Thursday, April 23, 2009
Movable Feast Ideas
The Movable Feast is this weekend, and my partner and I don't know what to do!
We signed up years ago, and we've done it every year. We totally support the Opera House, but now that we have Netflix, we rarely go to any events in town. Maybe, if there's free wine.
Who needs to leave the house, anyway? There are some nights when my husband and I just gaze into eachother's eyes....for hours.
Trixie, one day, when you're in a happy, monogamous gay marriage, you'll understand.
But, it's been a rough year for us. Our trust funds have plummeted, and well....I might have to...clutch my pearls....get a JOB!
Like, a real job that actually pays money.
We still want to do the movable feast, to keep our Hudson social standing, but we just can't afford it.
Trixie, I know that you're a "Victory Garden Gal" who can find ten uses for a pair of pantyhose with a run.
How can I do the Movable Feast this weekend, and not spend a bundle?
Your dearest and closest friend,
Get on the horn and call the Grand Hudson Buffet, now!
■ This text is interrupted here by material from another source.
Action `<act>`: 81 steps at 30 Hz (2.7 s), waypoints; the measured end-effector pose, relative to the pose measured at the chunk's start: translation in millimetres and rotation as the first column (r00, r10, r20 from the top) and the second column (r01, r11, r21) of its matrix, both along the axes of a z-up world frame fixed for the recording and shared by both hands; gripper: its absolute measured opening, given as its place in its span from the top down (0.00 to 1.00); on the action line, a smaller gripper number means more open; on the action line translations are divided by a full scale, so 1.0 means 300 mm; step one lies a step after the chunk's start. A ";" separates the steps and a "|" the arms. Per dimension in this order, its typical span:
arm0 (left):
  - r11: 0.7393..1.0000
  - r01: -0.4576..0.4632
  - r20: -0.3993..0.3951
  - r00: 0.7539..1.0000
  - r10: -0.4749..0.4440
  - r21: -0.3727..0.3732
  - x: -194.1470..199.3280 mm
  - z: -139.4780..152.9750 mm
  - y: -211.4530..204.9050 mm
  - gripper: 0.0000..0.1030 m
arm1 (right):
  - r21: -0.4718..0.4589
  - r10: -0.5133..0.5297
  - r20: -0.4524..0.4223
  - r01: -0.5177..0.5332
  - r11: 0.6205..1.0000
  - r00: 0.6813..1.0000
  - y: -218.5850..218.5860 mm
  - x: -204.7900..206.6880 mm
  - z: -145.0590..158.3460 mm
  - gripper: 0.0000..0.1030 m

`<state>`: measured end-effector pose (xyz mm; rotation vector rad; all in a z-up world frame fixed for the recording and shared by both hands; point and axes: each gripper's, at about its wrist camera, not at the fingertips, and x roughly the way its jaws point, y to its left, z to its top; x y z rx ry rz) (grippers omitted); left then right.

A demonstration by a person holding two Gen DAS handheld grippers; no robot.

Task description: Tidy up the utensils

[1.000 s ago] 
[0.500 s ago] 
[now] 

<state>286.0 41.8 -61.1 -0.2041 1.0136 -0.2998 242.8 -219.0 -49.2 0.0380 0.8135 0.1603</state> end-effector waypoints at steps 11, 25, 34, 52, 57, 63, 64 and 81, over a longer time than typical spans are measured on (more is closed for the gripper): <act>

They're doing a Movable Feast special.
You can go there, pick out what you want, put it in a Styrofoam container, weigh it, and then serve it on your Pottery Barn plates!
They'll never know. Just serve lots of alcohol.
You better move quick, girl, you're not the only one with "funds-a-low" disease. There will probably be at least five dinners in Hudson this weekend with bananas in a sweet strawberry sauce and pork fried rice.
In a pinch.....there's always Kennedy's!
PS - I keep a pair of used pantyhose by the bed. They're perfect for tying that special man to the bedposts - and they leave no marks! Margaret, ask your husband.....he knows.